When a mortgage has become valueless as security, without [6, 7] fault of the mortgagee, the holder is without security and free to sue on the note or notes once secured by mortgage. ( Harri v. Farmers' Co-operative Co., 69 Mont. 149, 223 P. 109; Dyer Law Collection Co. v. Abbott, 52 Cal.App. 545, 199 P. 340.) It is so in the case at bar. The fact that the mortgagors or their vendee permitted the land to be sold for taxes and that the ultimate purchaser obtained a decree quieting title in him we do not consider to be the fault of the mortgagee or its assignee, especially when there is no proof that the mortgagee or its assignee had knowledge of the delinquency of taxes. Under the mortgage in question, it was the duty of the mortgagors to keep paid the taxes on the mortgaged land or see that it was done. (1 Jones on Mortgages, 7th ed., 89.) The mortgage says, "the parties of the first part [the mortgagors] hereby covenant and agree with the party of the second part [the mortgagee] * * * to pay all taxes, assessments and charges of every character which may become a lien on said real estate." They did not do it. In violation of their covenant, they let the property become lost for non-payment of taxes. It was their fault and they must suffer the consequences. The judgment-roll, proven by certified copy admitted in evidence, establishes all of the allegations of plaintiff's replies as to the sale of the land for delinquent taxes and ultimate acquirement thereof by Soren Helde, who obtained decree quieting title in him.
As to the allegations of the answers that no demand had been  made upon Defendant C.P. Hulbert or his wife, in her lifetime, or presentment, to either, for payment of the notes, they do not constitute a defense. Defendant C.P. Hulbert and his wife were the makers of the notes. In this state no demand of or presentment to a maker of a note is necessary before action upon it against the maker. (Sec. 8477, Rev. Codes, 1921.)

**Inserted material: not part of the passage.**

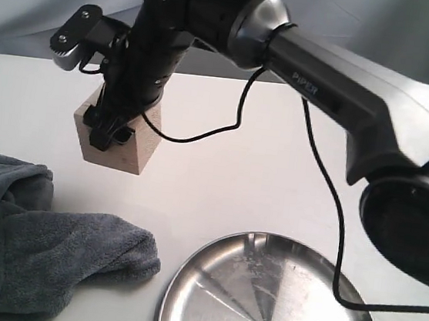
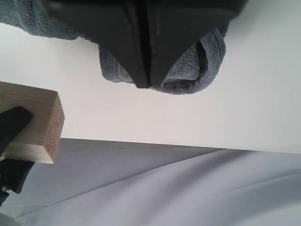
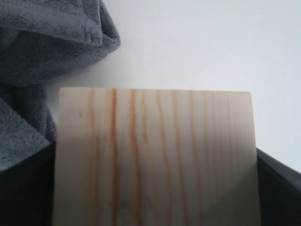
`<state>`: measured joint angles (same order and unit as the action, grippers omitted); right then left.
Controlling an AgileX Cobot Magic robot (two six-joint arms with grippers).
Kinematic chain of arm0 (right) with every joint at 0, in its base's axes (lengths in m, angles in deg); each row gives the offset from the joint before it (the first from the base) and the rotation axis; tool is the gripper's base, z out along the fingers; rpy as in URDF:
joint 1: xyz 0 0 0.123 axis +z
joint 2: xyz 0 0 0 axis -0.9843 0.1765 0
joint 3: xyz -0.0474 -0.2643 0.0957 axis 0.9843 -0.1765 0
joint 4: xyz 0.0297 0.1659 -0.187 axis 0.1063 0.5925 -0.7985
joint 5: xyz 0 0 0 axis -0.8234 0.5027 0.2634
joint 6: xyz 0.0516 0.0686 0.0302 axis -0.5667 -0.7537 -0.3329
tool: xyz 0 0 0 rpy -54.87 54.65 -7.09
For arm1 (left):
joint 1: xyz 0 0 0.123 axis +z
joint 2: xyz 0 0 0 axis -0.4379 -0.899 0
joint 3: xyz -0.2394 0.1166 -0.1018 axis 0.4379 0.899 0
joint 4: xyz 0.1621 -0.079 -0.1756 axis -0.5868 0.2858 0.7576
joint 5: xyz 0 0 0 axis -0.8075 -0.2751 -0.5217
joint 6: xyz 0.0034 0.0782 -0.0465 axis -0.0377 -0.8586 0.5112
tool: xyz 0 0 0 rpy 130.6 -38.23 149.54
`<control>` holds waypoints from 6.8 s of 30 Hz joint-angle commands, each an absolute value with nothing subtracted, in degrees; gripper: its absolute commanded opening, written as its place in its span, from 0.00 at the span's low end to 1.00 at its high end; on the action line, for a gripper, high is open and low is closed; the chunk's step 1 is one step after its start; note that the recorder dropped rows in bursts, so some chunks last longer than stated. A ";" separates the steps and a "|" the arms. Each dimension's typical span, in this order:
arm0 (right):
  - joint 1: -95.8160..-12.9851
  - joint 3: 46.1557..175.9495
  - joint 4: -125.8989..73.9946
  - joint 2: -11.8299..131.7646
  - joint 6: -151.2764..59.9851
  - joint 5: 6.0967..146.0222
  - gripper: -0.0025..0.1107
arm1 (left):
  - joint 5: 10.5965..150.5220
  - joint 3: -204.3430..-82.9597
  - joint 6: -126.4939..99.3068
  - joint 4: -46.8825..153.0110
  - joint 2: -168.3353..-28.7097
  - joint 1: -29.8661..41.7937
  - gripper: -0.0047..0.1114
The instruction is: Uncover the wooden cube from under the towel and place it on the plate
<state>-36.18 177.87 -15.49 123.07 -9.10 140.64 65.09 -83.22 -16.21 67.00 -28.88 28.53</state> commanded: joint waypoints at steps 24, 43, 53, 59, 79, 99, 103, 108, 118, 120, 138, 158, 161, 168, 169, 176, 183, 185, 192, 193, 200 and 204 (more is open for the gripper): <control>-39.97 175.62 -17.82 111.56 -20.55 146.02 0.17 | 65.53 -82.96 -15.63 67.25 -28.71 28.08 0.04; -39.97 143.77 -19.92 93.54 -20.69 137.81 0.17 | 65.53 -82.96 -15.63 67.25 -28.71 28.08 0.04; -39.97 126.16 -19.92 82.32 -20.88 131.42 0.16 | 65.53 -82.96 -15.63 67.25 -28.71 28.08 0.04; -39.97 116.36 -18.66 76.24 -21.34 126.17 0.16 | 65.53 -82.96 -15.63 67.25 -28.71 28.08 0.04; -39.86 83.73 -12.98 65.73 -25.60 96.11 0.16 | 65.53 -82.96 -15.63 67.25 -28.71 28.08 0.04; -39.86 75.23 -11.76 75.60 -23.21 87.86 0.31 | 65.53 -82.96 -15.63 67.25 -28.71 28.08 0.04; -39.86 75.33 -11.76 75.60 -23.21 87.86 0.49 | 65.53 -82.96 -15.63 67.25 -28.71 28.08 0.04; -39.86 75.33 -11.10 75.60 -23.21 88.20 0.65 | 65.53 -82.96 -15.63 67.25 -28.71 28.08 0.04; -39.86 75.33 -7.43 73.06 -23.21 88.20 0.84 | 65.53 -82.96 -15.63 67.25 -28.71 28.08 0.04; -39.86 75.33 -6.99 72.26 -23.21 88.20 0.86 | 65.53 -82.96 -15.63 67.25 -28.71 28.08 0.04; -39.86 75.61 -5.31 60.94 -23.21 85.73 0.87 | 65.53 -82.96 -15.63 67.25 -28.71 28.08 0.04; -41.66 86.31 -9.02 60.56 -24.31 87.00 0.07 | 65.53 -82.96 -15.63 67.25 -28.71 28.08 0.04; -44.56 86.31 -9.02 60.56 -24.31 87.13 0.02 | 65.53 -82.96 -15.63 67.25 -28.71 28.08 0.04; -54.69 86.31 -8.74 60.56 -24.45 87.02 0.02 | 65.53 -82.96 -15.63 67.25 -28.71 28.08 0.04; -55.88 86.31 -8.74 60.56 -24.55 86.76 0.02 | 65.53 -82.96 -15.63 67.25 -28.71 28.08 0.04; -66.31 86.31 -8.74 60.56 -27.50 84.68 0.02 | 65.53 -82.96 -15.63 67.25 -28.71 28.08 0.04; -76.05 86.31 -8.74 60.56 -28.89 83.60 0.02 | 65.53 -82.96 -15.63 67.25 -28.71 28.08 0.04; -78.22 86.31 -8.74 60.56 -28.78 83.60 0.02 | 65.53 -82.96 -15.63 67.25 -28.71 28.08 0.04; -85.50 86.31 -9.52 60.56 -28.54 83.60 0.02 | 65.53 -82.96 -15.63 67.25 -28.71 28.08 0.04; -86.42 86.31 -10.22 60.56 -28.54 83.60 0.02 | 65.53 -82.96 -15.63 67.25 -28.71 28.08 0.04; -88.57 86.31 -10.51 60.45 -28.43 84.43 0.02 | 65.53 -82.96 -15.63 67.25 -28.71 28.08 0.04; -88.57 86.31 -10.51 58.18 -28.43 87.39 0.02 | 65.53 -82.96 -15.63 67.25 -28.71 28.08 0.04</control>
<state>-88.38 86.00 -9.89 60.09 -28.52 85.55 65.09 -83.22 -16.21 67.00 -28.88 28.53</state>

We hold that the trial court erred in rendering its judgment. Judgment for plaintiff should have been rendered; the pleadings and the evidence justified and required it. Having arrived at that conclusion, it is not necessary now to consider the first specification of error assigned.
It appears that all of the evidence which could have been introduced or which was necessary or material was introduced and admitted and is before us. Therefore, for the reasons herein given, the judgment is reversed and the cause remanded, with direction to the district court to render judgment for plaintiff, for the amount found to be due, at date of judgment, as principal and interest, on the notes sued upon.
Reversed and remanded.
MR. CHIEF JUSTICE CALLAWAY and ASSOCIATE JUSTICES MATTHEWS and GALEN concur.